Home Health & Social Services Something rotten in the state of Queensland

Something rotten in the state of Queensland

Something rotten in the state of Queensland

Queensland doctors are calling on the state government to mandate fluoride in all council water supplies, saying a decision by more than a third of the state’s councils to opt out of the practice six years ago is resulting in extensive tooth decay.

Water fluoridation in Queensland was mandated by the Bligh state government in 2008 but under premier Campbell Newman the legislation was amended in 2012 so the state no longer paid councils to implement fluoridation and decision-making responsibility was handed back to local government.

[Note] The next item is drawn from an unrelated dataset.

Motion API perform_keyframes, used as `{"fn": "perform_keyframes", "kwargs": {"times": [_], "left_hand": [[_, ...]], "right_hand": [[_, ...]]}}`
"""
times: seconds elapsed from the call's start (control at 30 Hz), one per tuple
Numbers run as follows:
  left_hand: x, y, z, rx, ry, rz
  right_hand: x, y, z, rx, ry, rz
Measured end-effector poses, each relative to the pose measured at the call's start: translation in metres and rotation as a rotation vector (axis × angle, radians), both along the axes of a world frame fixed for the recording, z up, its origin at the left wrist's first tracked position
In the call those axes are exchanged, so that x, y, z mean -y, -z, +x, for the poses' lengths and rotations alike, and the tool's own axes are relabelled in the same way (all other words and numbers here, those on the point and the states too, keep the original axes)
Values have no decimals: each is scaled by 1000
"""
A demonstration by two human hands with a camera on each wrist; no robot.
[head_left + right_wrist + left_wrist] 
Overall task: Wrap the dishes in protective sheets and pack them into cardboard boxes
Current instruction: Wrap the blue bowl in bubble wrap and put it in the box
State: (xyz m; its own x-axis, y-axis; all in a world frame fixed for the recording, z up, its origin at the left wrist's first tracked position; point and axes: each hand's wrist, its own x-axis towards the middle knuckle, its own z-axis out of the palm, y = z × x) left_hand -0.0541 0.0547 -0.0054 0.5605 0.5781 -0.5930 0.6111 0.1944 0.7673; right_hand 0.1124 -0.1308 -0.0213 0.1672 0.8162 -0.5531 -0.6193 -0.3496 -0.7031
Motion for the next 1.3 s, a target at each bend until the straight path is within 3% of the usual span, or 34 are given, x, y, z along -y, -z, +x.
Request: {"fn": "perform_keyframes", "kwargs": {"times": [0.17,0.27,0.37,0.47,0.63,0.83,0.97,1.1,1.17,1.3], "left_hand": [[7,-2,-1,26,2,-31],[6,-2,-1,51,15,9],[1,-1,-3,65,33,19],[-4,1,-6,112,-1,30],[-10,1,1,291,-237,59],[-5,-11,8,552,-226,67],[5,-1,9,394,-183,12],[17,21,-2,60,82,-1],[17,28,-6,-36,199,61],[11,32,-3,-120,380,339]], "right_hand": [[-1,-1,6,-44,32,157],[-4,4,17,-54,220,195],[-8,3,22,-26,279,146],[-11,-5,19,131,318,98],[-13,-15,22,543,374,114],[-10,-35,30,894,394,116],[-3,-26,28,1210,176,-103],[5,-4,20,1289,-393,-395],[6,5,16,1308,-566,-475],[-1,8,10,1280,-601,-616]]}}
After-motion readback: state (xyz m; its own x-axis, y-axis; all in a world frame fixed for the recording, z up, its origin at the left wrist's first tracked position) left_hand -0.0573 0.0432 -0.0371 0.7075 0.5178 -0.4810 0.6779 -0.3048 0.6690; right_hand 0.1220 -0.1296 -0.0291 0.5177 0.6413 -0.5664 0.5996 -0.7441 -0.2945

Today only 22 of the state’s 77 councils add fluoride to their water.

AMA Queensland President Dilip Dhupelia says dentists in regional areas including Cairns, Rockhampton and Bundaberg are now performing multiple tooth extractions on elderly people and children are being hospitalised for dental conditions.

Dr Dilip Dhupelia

Oral health services data also shows that 43 per cent of children aged 5-6 and 55 per cent in the 5-14 age group had experienced decay. The figure stood at 70 per cent for Indigenous children, Dr Dhupelia said.

“These councils are seemingly unwilling to accept the extensive body of evidence proving the health benefits and safety of fluoride and so we are calling on the state government to rectify the problem urgently by mandating fluoride in all drinking water supplies,” he said in a statement.

The AMA estimates that the reintroduction of water fluoridation would only cost between 60 cents and $1 per person, amounting to an estimated cost of $19,500-$32,500 to a council servicing a population of around 35,500.

“However we recognise that some local councils may require greater assistance to deliver fluoride to their communities,” it says in its 2019 Budget Submission.

“For this reason, we also call on the Queensland Government to ensure that funding is made available in this year’s Budget to assist those councils who may require assistance in re-establishing water fluoridation in their local water supplies.”

A spokesman for Queensland heath did not directly address questions about whether the government would consider reversing the decision to make fluoride optional, but “local governments are encouraged to supply their communities with fluoridated water”.

Seventy-two per cent of Queenslanders were receiving fluoridated water, he said.

Fluoridation: a health or water managment issue?

A spokesman for LGAQ said the AMA’s cost estimate didn’t take into account capital costs.

He said LGAQ’s position remained that it should be up to each council to make a decision about whether or not to add fluoride to water supplies, in consultation with their local communities.

While some communities supported fluoridation, others were opposed to it, he told Government News.

 “Local government believes the decision to add or remove fluoride from public water supplies should be made by individual local governments,” he said.

He said adding fluoride and maintaining equipment meant additional costs to councils and oral health was a matter for the state, not local government.

“We don’t see any movement from the government in going back to compulsory fluoride but if there was there’s a cost to councils.

“The state government should fully fund local government for the capital and recurrent costs of the fluoridation of public water supplies as oral health is a state government responsibility and it is the financial beneficiary of improved oral health.”

The AMAQ budget submission also calls for $10 million for local councils to build extra bikeways, lighting on walking paths and public exercise equipment.